(Collection entries)
══════════════════════════════
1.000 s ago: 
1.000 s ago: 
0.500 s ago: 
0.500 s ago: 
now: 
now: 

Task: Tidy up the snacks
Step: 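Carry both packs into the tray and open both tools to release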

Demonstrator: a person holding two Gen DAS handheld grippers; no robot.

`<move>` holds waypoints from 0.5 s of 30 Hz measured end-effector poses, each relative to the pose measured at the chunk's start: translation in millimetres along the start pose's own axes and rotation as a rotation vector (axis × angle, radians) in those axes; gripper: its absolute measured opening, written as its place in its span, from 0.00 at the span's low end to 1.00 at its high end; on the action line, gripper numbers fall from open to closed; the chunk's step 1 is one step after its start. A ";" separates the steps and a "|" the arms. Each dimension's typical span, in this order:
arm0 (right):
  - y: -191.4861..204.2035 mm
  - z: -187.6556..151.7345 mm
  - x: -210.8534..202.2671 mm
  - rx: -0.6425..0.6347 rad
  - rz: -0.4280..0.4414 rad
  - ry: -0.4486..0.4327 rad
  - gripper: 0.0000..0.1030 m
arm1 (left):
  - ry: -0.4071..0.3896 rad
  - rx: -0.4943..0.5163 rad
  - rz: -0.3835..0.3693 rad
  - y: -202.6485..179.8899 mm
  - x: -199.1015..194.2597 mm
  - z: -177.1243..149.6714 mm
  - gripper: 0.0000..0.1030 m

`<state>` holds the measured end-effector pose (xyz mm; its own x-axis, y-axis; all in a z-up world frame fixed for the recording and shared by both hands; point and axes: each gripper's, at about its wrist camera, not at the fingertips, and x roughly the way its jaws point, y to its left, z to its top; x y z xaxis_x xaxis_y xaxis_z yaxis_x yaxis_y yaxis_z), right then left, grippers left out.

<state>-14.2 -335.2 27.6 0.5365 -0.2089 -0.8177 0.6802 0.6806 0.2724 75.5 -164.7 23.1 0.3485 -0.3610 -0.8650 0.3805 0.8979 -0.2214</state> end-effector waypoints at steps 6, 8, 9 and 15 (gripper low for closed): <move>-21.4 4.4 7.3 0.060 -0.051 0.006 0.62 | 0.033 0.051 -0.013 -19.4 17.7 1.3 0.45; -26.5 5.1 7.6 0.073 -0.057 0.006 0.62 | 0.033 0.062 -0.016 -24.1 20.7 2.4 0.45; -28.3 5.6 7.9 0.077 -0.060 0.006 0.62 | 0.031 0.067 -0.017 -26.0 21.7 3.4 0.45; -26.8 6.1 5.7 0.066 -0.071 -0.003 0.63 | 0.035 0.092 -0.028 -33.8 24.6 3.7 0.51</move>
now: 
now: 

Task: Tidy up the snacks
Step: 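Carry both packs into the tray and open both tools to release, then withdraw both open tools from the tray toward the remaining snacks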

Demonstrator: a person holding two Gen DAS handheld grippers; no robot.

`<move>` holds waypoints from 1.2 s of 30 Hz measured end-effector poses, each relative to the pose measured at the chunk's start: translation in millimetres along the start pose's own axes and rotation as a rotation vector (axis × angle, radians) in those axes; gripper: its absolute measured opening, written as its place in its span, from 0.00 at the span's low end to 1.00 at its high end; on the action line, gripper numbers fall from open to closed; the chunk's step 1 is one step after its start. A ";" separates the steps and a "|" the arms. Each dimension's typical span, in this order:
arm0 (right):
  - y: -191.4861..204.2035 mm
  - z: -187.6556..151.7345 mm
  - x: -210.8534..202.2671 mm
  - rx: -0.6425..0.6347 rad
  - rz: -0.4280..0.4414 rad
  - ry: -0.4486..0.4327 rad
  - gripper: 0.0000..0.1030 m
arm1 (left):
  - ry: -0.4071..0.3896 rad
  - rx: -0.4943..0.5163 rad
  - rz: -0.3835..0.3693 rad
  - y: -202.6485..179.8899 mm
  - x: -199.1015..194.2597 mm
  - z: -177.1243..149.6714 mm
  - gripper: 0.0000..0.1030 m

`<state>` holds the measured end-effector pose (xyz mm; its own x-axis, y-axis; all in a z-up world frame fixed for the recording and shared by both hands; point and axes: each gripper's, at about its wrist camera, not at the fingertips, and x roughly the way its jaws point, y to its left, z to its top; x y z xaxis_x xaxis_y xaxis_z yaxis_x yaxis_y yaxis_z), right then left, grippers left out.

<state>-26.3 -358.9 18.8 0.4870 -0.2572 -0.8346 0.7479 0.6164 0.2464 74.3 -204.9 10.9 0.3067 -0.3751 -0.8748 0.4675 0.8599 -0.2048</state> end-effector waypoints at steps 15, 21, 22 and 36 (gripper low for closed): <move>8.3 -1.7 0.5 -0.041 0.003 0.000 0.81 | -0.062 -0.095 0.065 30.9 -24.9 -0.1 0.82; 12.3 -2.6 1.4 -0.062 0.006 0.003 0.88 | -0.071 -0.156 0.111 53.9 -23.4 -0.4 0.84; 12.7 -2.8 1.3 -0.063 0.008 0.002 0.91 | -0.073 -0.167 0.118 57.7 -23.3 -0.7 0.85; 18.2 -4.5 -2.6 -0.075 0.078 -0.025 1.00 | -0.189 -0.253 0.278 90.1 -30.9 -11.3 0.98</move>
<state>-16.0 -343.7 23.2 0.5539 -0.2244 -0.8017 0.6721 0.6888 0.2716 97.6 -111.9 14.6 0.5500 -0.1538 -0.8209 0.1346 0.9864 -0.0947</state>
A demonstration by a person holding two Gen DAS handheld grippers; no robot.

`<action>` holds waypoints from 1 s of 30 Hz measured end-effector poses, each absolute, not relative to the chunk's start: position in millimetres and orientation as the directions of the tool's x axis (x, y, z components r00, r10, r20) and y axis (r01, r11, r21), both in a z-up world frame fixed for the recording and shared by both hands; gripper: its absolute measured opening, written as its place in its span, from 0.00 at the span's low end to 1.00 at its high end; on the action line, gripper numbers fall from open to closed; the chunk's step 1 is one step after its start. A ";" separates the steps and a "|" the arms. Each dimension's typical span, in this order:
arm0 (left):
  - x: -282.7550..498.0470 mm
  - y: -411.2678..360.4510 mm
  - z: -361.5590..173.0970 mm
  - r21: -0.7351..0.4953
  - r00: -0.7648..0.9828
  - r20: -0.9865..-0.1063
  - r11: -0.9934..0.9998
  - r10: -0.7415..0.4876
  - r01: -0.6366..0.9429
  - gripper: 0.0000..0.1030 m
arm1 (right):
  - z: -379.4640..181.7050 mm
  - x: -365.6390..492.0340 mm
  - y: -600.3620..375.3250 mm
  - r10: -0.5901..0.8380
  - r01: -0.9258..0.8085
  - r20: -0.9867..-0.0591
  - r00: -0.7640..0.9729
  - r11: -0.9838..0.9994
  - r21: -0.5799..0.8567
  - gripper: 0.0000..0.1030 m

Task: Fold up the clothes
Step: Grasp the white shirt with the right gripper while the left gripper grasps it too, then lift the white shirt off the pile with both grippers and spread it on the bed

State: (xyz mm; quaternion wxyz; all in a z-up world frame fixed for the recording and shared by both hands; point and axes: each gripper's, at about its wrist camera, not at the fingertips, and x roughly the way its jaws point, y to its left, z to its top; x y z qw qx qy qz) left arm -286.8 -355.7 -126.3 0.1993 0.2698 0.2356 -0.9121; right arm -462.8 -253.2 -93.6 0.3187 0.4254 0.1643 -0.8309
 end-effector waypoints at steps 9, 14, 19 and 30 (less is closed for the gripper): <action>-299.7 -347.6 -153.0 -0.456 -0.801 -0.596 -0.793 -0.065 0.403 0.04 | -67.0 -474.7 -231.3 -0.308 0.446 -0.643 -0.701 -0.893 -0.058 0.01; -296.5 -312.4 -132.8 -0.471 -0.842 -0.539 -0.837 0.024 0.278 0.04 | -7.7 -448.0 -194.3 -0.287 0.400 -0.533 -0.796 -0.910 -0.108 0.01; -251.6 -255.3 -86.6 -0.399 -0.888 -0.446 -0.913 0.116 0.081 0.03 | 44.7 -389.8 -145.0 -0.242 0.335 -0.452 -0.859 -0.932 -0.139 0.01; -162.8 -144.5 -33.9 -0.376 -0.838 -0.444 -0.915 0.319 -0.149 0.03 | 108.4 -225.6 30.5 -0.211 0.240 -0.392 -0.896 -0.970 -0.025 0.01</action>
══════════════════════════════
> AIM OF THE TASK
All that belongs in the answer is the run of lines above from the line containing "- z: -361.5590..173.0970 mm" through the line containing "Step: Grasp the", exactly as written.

> ANSWER BOX
  - z: -361.5590..173.0970 mm
  - r21: -0.7351..0.4953
  - r00: -0.7648..0.9828
  - r20: -0.9865..-0.1063
  - r11: -0.9934..0.9998
  - r10: -0.7415..0.4876
  - r01: -0.6366..0.9429
  - gripper: 0.0000..0.1030 m
arm1 (right):
  - z: -379.4640..181.7050 mm
  - x: -365.6390..492.0340 mm
  - y: -600.3620..375.3250 mm
  - r10: -0.5901..0.8380
  - r01: -0.9258..0.8085
  - r20: -0.9867..-0.0591
  - r00: -0.7640..0.9729
  - r11: -0.9838..0.9994
  - r21: -0.5799..0.8567
  - gripper: 0.0000..0.1030 m

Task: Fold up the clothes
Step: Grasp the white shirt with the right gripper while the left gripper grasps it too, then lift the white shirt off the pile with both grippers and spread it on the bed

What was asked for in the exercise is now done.